Skip to content

XGBoost & LightGBM

The undisputed champions of tabular data — XGBoost and LightGBM dominate Kaggle competitions and production ML systems alike.

What Makes Them Special?

Both are gradient boosting frameworks that build trees sequentially, with each new tree correcting the errors of its predecessors.
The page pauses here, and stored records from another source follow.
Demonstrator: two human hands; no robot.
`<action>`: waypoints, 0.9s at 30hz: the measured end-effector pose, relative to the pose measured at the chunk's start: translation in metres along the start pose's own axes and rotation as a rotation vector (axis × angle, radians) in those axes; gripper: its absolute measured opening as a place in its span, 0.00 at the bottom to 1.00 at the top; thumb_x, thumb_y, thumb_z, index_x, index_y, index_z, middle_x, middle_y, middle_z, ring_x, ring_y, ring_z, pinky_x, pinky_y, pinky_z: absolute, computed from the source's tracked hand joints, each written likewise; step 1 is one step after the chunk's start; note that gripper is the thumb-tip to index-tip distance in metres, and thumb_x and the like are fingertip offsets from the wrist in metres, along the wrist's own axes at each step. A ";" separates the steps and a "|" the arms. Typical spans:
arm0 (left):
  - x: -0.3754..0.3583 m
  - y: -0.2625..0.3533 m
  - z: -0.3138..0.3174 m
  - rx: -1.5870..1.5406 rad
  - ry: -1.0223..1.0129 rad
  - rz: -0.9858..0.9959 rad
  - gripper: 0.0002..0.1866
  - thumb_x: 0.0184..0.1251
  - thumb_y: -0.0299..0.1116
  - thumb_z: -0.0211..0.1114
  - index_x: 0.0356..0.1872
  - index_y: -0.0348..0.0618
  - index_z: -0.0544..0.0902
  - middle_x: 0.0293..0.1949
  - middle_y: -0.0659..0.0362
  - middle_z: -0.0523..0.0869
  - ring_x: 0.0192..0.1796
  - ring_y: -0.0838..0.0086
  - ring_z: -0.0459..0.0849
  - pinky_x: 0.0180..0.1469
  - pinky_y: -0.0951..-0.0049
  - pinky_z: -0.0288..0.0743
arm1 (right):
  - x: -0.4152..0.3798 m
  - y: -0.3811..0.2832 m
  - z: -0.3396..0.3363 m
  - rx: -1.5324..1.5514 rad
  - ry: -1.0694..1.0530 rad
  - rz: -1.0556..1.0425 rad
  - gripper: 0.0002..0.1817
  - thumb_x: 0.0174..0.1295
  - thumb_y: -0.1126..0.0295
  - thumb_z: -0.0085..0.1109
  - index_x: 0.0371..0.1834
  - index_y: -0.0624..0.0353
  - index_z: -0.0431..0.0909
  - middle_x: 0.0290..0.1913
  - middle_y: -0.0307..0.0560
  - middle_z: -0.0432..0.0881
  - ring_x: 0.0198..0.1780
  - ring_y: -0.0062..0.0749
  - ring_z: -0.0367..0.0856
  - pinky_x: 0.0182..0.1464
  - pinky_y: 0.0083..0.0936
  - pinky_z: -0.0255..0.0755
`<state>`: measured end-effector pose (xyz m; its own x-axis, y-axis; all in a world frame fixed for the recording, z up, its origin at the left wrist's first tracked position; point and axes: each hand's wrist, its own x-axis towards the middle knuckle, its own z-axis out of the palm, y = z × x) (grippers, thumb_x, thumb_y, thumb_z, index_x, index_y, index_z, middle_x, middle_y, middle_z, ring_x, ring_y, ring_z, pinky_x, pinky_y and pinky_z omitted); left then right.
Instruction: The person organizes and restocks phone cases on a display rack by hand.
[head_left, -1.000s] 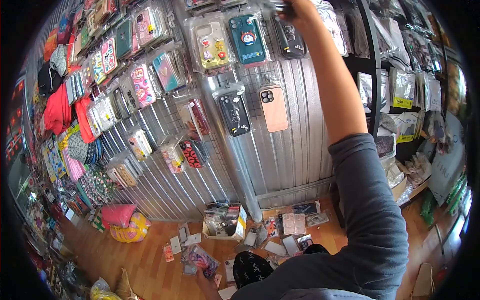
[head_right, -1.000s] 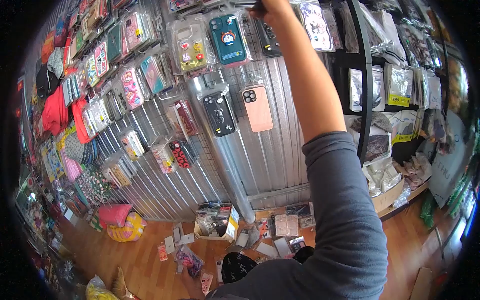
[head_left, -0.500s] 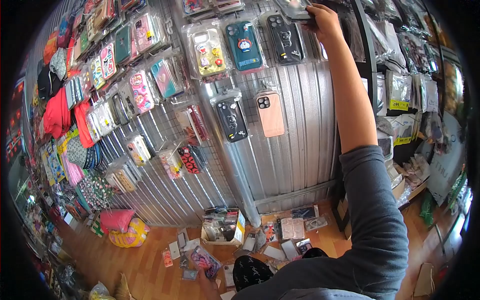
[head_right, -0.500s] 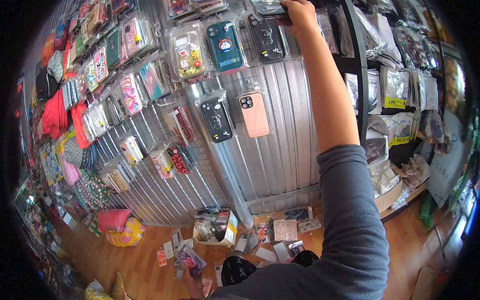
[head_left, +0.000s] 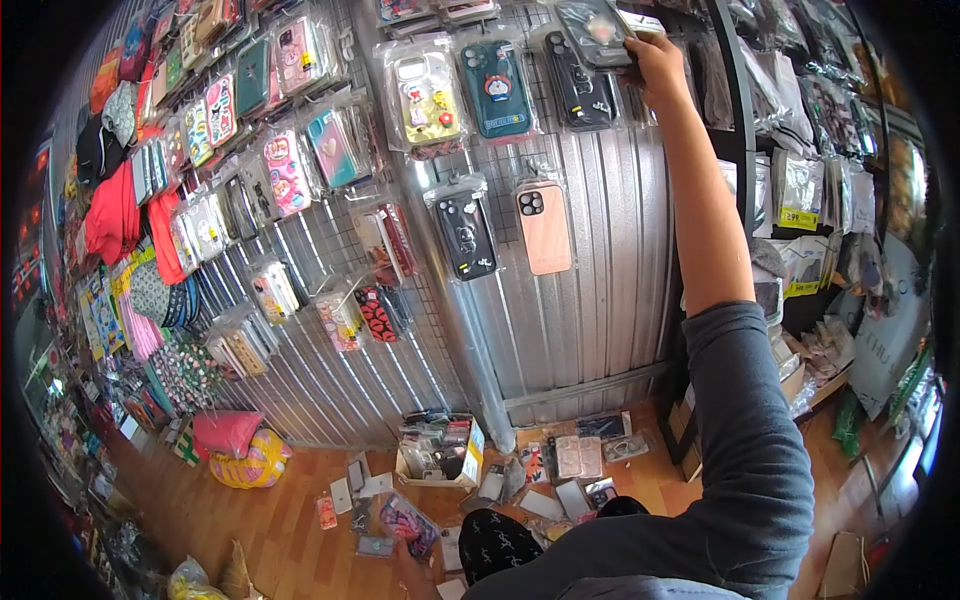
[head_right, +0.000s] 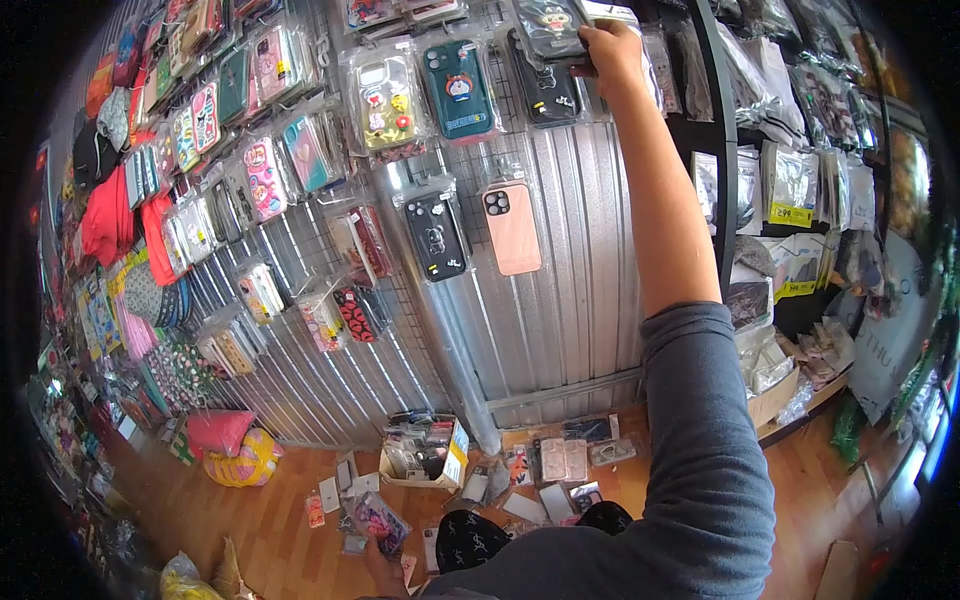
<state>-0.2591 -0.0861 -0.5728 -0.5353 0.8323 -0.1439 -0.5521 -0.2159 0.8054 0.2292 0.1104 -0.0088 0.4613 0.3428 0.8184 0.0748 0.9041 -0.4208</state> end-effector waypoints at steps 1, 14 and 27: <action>0.000 0.000 0.000 -0.009 0.020 -0.006 0.12 0.61 0.40 0.54 0.28 0.41 0.76 0.27 0.58 0.77 0.29 0.71 0.77 0.30 0.72 0.71 | -0.002 0.002 -0.001 -0.033 0.008 0.034 0.17 0.54 0.73 0.54 0.44 0.72 0.69 0.33 0.51 0.76 0.26 0.34 0.78 0.19 0.27 0.76; 0.020 -0.017 -0.020 0.032 -0.026 0.010 0.15 0.60 0.43 0.55 0.24 0.41 0.75 0.25 0.60 0.76 0.25 0.73 0.76 0.24 0.74 0.68 | -0.033 0.067 -0.003 -0.080 0.052 0.070 0.19 0.54 0.71 0.53 0.48 0.68 0.67 0.30 0.53 0.76 0.21 0.34 0.76 0.14 0.26 0.73; 0.006 -0.003 -0.017 0.027 0.038 -0.010 0.14 0.61 0.41 0.53 0.25 0.41 0.75 0.25 0.59 0.77 0.26 0.72 0.76 0.26 0.74 0.69 | -0.067 0.057 0.027 -1.245 0.245 -0.612 0.29 0.44 0.74 0.56 0.55 0.55 0.62 0.49 0.59 0.66 0.53 0.53 0.64 0.50 0.41 0.63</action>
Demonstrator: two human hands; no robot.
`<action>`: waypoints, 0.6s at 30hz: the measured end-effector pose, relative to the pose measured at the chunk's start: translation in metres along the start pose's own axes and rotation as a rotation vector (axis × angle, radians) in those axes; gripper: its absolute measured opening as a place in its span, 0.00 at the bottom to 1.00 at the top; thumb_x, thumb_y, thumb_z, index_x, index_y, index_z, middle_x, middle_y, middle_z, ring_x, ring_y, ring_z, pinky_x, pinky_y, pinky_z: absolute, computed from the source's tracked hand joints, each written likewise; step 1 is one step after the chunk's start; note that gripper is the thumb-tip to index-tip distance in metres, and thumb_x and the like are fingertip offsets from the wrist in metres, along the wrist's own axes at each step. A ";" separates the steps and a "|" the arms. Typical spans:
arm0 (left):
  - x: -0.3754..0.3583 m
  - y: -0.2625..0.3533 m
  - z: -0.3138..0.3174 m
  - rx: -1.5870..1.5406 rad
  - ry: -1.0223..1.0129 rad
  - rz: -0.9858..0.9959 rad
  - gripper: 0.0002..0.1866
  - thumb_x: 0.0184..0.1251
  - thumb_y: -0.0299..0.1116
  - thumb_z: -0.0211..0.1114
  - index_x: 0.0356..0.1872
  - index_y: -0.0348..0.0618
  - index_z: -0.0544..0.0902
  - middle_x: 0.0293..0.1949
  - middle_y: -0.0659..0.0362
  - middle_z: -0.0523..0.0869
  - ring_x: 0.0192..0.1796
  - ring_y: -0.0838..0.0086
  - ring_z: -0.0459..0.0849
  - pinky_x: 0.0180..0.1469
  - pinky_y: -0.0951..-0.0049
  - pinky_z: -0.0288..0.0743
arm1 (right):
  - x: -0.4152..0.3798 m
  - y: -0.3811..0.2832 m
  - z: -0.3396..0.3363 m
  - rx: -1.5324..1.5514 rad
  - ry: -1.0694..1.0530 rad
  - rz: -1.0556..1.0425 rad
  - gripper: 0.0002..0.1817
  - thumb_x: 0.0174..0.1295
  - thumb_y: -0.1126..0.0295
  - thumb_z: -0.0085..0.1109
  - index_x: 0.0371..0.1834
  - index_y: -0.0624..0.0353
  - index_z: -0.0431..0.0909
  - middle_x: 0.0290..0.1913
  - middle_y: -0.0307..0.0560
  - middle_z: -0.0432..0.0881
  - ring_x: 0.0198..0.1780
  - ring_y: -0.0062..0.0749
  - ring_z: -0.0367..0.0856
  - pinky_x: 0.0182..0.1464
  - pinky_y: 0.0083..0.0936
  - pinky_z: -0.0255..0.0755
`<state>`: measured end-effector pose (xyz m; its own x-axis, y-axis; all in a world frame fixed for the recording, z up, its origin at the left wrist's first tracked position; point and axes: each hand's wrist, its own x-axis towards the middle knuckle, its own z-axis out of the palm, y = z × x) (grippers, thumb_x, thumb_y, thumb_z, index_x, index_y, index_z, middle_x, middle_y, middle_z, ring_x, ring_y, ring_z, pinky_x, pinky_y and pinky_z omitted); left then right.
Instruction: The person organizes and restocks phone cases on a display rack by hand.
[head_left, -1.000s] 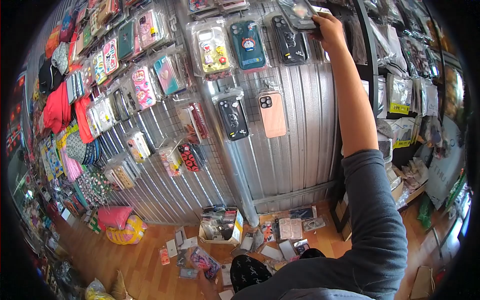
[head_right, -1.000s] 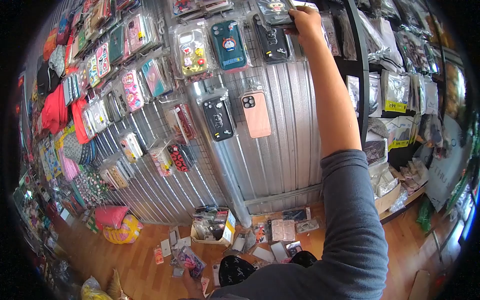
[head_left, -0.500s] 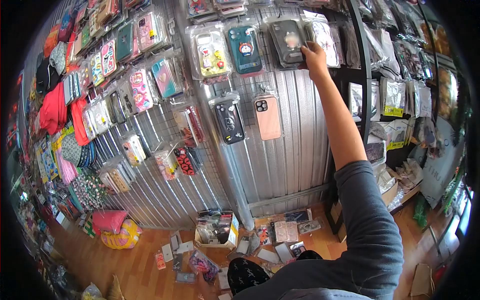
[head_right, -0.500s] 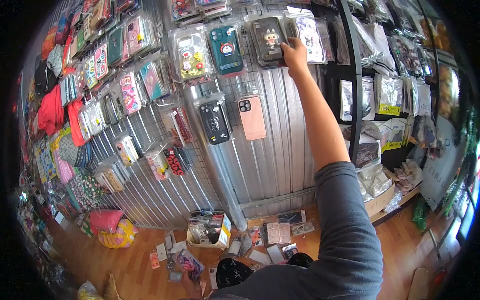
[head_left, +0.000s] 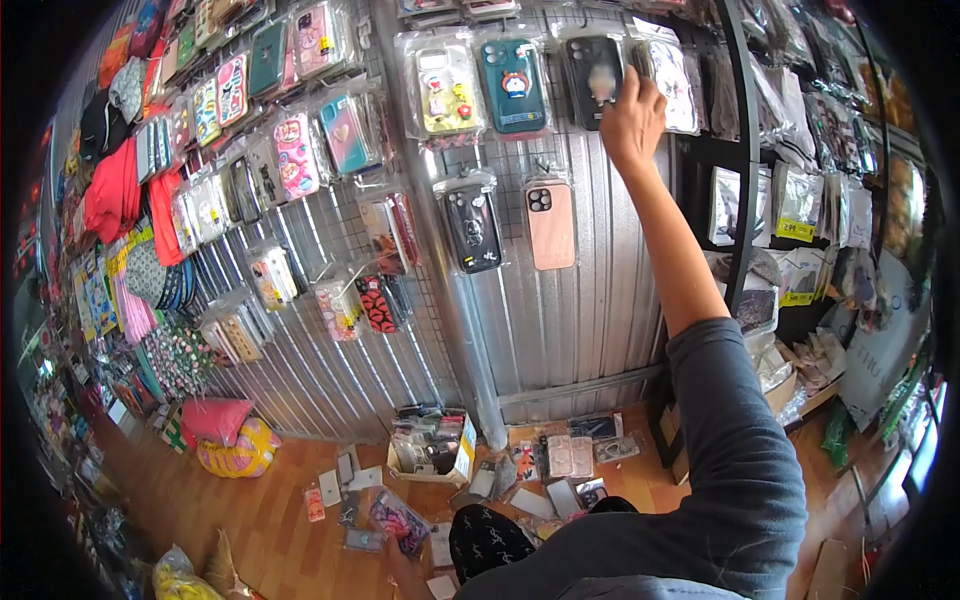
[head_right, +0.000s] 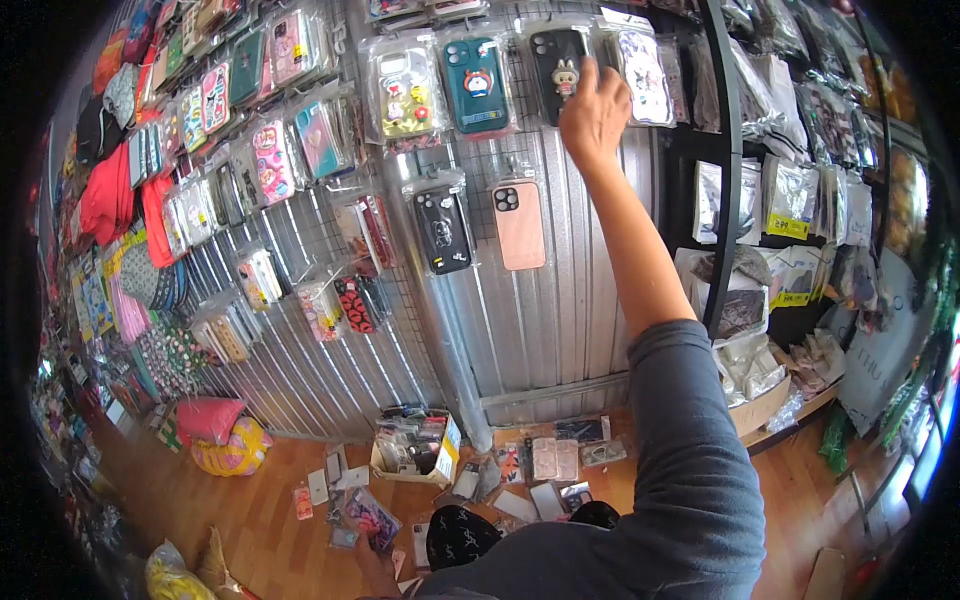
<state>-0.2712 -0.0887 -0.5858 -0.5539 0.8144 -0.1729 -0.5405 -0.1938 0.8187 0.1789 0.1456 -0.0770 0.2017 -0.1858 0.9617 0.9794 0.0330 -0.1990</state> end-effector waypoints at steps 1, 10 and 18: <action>-0.002 0.001 0.003 0.009 0.001 -0.015 0.14 0.61 0.41 0.54 0.25 0.41 0.75 0.25 0.59 0.77 0.27 0.73 0.76 0.27 0.73 0.69 | -0.002 -0.006 0.002 0.060 0.111 -0.193 0.32 0.42 0.72 0.60 0.55 0.54 0.63 0.51 0.57 0.66 0.54 0.50 0.63 0.51 0.41 0.63; -0.017 0.018 0.004 -0.013 0.035 0.048 0.13 0.61 0.40 0.55 0.25 0.40 0.76 0.28 0.59 0.78 0.33 0.71 0.77 0.32 0.72 0.71 | -0.024 -0.062 0.072 0.050 -0.189 -0.619 0.27 0.47 0.70 0.54 0.55 0.51 0.63 0.59 0.52 0.59 0.60 0.50 0.58 0.49 0.46 0.62; -0.027 -0.002 -0.019 -0.084 0.170 0.030 0.13 0.61 0.40 0.54 0.27 0.39 0.75 0.28 0.57 0.78 0.32 0.70 0.78 0.33 0.70 0.73 | -0.001 -0.033 0.045 0.147 -0.252 -0.701 0.23 0.50 0.73 0.50 0.54 0.50 0.66 0.54 0.44 0.70 0.49 0.43 0.70 0.44 0.35 0.71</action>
They improve on scikit-learn's GradientBoostingClassifier with:

  • Speed: Histogram-based splitting and parallel processing make them orders of magnitude faster.
  • Regularisation: Built-in L1/L2 penalties on leaf weights prevent overfitting.
  • Missing value handling: Both handle NaN values natively without imputation.
  • Early stopping: Training halts automatically when validation performance stops improving.

XGBoost

from xgboost import XGBClassifier
from sklearn.datasets import make_classification
from sklearn.model_selection import train_test_split

X, y = make_classification(n_samples=1000, n_features=20, random_state=42)
X_tr, X_te, y_tr, y_te = train_test_split(X, y, random_state=42)

xgb = XGBClassifier(
    n_estimators=200,
    learning_rate=0.1,
    max_depth=5,
    eval_metric="logloss",
    random_state=42
)
xgb.fit(X_tr, y_tr, eval_set=[(X_te, y_te)], verbose=False)
print(f"XGBoost Accuracy: {xgb.score(X_te, y_te):.3f}")

LightGBM

LightGBM uses a leaf-wise growth strategy (rather than level-wise), which often converges faster and produces better accuracy on large datasets.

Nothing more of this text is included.